The number of restaurants in England has increased by 13% since the recession – from 22,230 in 2009 to 25,070 in 2018, says peer-to-peer lending platform, Lendy.
Lendy says the sharp rise highlights just how intense competition in the UK restaurant market has become, as recent years have seen rapid nationwide expansion by high street brands and an explosion of new entrants.
Market saturation is a key reason why many leading chains as well as independents are struggling, according to the researchers. High-profile examples of restaurant chains that have been reported as being in trouble include burger brand Byron, Italian-style chains Jamie’s Italian, Prezzo, Strada and Carluccios and sandwich bar EAT.

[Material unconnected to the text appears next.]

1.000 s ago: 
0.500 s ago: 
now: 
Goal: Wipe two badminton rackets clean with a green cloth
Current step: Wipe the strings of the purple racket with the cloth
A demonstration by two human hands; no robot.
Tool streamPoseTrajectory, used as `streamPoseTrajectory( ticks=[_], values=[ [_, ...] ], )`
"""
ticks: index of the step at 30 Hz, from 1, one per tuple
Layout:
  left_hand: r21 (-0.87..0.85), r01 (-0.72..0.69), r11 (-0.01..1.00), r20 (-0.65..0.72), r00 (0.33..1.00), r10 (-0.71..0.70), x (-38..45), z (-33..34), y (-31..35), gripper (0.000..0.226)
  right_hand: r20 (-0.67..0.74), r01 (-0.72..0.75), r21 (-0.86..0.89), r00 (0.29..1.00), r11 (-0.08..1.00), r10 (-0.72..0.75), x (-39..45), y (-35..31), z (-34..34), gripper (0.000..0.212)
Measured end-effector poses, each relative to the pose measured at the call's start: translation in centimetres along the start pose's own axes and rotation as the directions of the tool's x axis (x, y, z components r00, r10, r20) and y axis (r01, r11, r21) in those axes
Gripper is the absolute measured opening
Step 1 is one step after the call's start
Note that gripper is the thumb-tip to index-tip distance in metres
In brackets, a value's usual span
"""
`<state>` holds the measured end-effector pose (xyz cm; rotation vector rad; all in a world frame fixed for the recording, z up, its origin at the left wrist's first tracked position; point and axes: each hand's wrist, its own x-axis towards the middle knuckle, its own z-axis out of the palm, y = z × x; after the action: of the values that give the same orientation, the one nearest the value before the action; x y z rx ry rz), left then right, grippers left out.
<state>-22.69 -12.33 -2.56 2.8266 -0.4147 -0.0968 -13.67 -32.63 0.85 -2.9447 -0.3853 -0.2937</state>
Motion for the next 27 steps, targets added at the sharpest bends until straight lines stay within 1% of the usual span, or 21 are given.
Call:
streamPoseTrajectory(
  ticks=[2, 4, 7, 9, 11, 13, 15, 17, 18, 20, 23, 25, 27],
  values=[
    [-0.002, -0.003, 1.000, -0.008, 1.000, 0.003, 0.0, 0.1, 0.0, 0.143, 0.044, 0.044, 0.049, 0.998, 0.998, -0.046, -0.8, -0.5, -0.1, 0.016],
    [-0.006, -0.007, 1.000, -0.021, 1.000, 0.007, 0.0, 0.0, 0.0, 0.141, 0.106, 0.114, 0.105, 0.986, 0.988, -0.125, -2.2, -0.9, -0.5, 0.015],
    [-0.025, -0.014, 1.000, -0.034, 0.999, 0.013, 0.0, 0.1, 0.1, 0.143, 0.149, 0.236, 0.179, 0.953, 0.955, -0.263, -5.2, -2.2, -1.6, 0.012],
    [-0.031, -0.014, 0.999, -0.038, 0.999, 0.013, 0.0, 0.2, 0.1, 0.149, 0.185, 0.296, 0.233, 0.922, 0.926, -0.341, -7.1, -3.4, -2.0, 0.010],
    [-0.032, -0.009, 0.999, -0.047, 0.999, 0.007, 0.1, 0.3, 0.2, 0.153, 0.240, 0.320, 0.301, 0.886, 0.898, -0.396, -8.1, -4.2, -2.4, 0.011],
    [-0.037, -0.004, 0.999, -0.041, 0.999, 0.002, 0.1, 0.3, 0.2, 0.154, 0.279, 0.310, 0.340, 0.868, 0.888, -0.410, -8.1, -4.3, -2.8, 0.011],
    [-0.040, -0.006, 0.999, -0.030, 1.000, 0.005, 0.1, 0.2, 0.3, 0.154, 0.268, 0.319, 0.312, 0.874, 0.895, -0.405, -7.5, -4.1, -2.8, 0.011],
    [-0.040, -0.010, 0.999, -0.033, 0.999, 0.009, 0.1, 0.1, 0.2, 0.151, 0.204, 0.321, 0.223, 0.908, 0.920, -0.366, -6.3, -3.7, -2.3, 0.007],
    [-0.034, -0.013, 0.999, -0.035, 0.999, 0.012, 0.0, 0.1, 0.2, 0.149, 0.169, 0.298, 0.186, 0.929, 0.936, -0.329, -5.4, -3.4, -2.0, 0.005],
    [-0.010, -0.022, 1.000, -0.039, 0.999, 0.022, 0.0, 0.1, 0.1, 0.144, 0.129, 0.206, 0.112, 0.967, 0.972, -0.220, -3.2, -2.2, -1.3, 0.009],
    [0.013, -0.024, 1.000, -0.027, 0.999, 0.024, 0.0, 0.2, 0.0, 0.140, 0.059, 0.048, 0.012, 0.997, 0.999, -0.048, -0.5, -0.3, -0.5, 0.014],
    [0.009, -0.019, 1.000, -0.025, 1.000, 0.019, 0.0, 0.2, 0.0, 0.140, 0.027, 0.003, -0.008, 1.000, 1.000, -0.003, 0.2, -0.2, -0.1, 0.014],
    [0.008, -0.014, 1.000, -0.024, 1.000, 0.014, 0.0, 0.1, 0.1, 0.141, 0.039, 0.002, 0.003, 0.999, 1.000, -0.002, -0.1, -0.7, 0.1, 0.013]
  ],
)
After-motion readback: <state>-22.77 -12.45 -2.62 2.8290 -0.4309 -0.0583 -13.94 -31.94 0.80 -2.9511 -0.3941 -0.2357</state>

Many are seeking to renegotiate rents or are closing restaurants altogether, in order to reduce debts or offload underperforming sites.
Lendy said for commercial property investors, the challenges currently facing the casual dining sector has reinforced the need to build a diverse portfolio of assets in a range of locations.
It also said it was important to invest in properties at low loan-to-value (LTV) ratios to reduce risk in case of default.
Liam Brooke, co-founder of Lendy, said: “In the last few years, appetite for new restaurant openings has seemed insatiable. Now we are seeing a period of adjustment where many well-known brands are restructuring their businesses and re-evaluating their strategies and many independents are struggling to compete.
“For property investors it’s a timely reminder not to put all your eggs in one basket, but to look for opportunities to create a diverse spread of investments across a range of commercial properties, with loans at sensible borrowing multiples.”
He added: “This approach can help investors take advantage of high growth sectors, while limiting their exposure to any market downturn in particular industries or locations.”